Tepat apa yang disampaikan Rasulullah bahwa puasa tersebut adalah puasa
biologis yang mungkin hanya mempunyai efek kesehatan saja, sedangkan kesucian
jiwa (keikhlasan) tidak diperoleh dengan cara berpuasa seperti ini. Naluri
alami pada manusia harus diubah menjadi kekuatan moral spiritual (energi
ikhlas) yaitu dengan menutup (mempuasakan) panca indera untuk tidak menerima
rangsangan yang dipantulkan oleh materi menangkap impuls listrik dan disampaikan
kepada pangkal otak.
Setelah pikiran orang yang
berpuasa (ikhlas) terbebas dari godaannya dengan alam materi maka meningkatlah
pikiran itu ke dalam badan pikiran. (menthaal lichaam) dan kemudian mengalami
perubahan, mula-mula menjadi intuisi-infra-intelektual yang kemudian mengalami
perubahan, mula-mula menjadi intuisi-infra-intelektual yang dapat beresonansi
dengan alam angan-angan (imaginasi), oleh karena itu pikiran menjadi
ideatif-kreatif, kemudian masuk ke dalam prilaku untuk berubah menjadi pikiran
yang normatif dan akhirnya mencapai puncak peningkatan yang dapat meninjau
secara langsung hakekat tiap-tiap sesuatu dan hakekat terakhir. Dari teori ini
dapat disimpulkan bahwa aliran materialism, sekularisme dan positivisme tidak
mungkin dapat membebaskan penganut-penganutnya dari ikatannya dengan alam
materi untuk memperoleh kehidupan spiritual (energi ihlas). Adalah suatu
kebohongan besar apabila aliran materialisme mengatakan bahwa umat manusia
harus dijamin keputusan materialnya terlebih dahulu untuk dapat memperoleh
energi ihlas.
Manusia berbeda dengan hewan
dan satu-satunya yang membedakan adalah kemampuan untuk dapat melepaskan diri
dari ikatan dengan pangkal otaknya yang berisi hawa nafsu yang tidak tepat.

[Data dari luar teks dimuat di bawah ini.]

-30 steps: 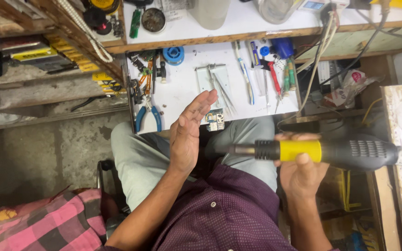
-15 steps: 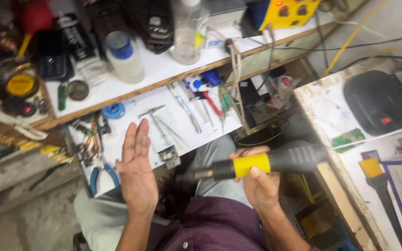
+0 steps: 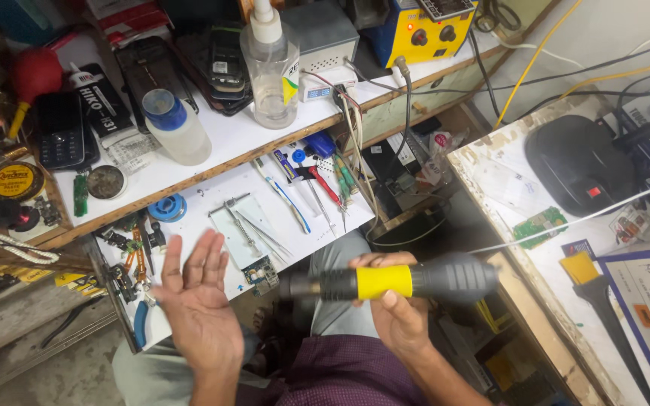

Pikiran materialisme adalah pikiran yang tidak bebas yang selalu menghambakan
dirinya kepada nafsu. Dengan membebaskan diri dari keinginan nafsu jahat maka
pangkal Mutmainnah. Pikiran yang bebas dari pengaruh pangkal otak dengan
sendirinya menjadi ideatif-kreatif dan mutmainnah (energi ihlas) yang tidak
semata-mata menjamin terbentuknya energi ihlas, tetapi juga akan membawa kita
kearah kebahagian dan keseimbangan hidup secara material dan spiritual, sesuai
dengan firman Allah SWT: "Dan carilah pada apa yang telah dianugerahkan Allah
kepadamu (kebahagiaan) negeri akhirat, dan janganlah kamu melupakan bahagianmu
dari (keni`matan) duniawi dan berbuat baiklah (kepada orang lain) sebagaimana
Allah telah berbuat baik kepadamu, dan janganlah kamu berbuat kerusakan di
(muka) bumi. Sesungguhnya Allah tidak menyukai orang-orang yang berbuat
kerusakan". (Q.S. Al-Qoshos)
Semoga puasa yang kita jalani
dapat meluruskan pandangan selama ini bahwa puasa berdampak negatif terhadap
kinerja (malas), tetapi justru sebaliknya puasa dapat berdampak positif
terhadap kinerja yang religius (amal sholeh) jika pelakunya ihlas karena Allah
SWT, walaupun secara biologis sedang menahan makan dan minum, menahan syahwat
nafsu shofiah, tetapi secara spiritual akan mendapat energi ihlas yang sangat
dahsyat, sebagaimana yang dimiliki oleh para Syuhada, para Pejuang Kemerdekaan
Republik Indonesia, para Nabi-Nabi dahulu, seperti Rasulullam Muhammad SAW
pernah perang diwaktu puasa bulan Ramadhan, dan Nabi Ibrahim AS dibakar tetapi
tidak apa-apa karena keihlasannya, dan tentunya bagi kita puasa yang benar akan
membangkitkan energi ihlas untuk berkinerja secara religius (amal sholeh).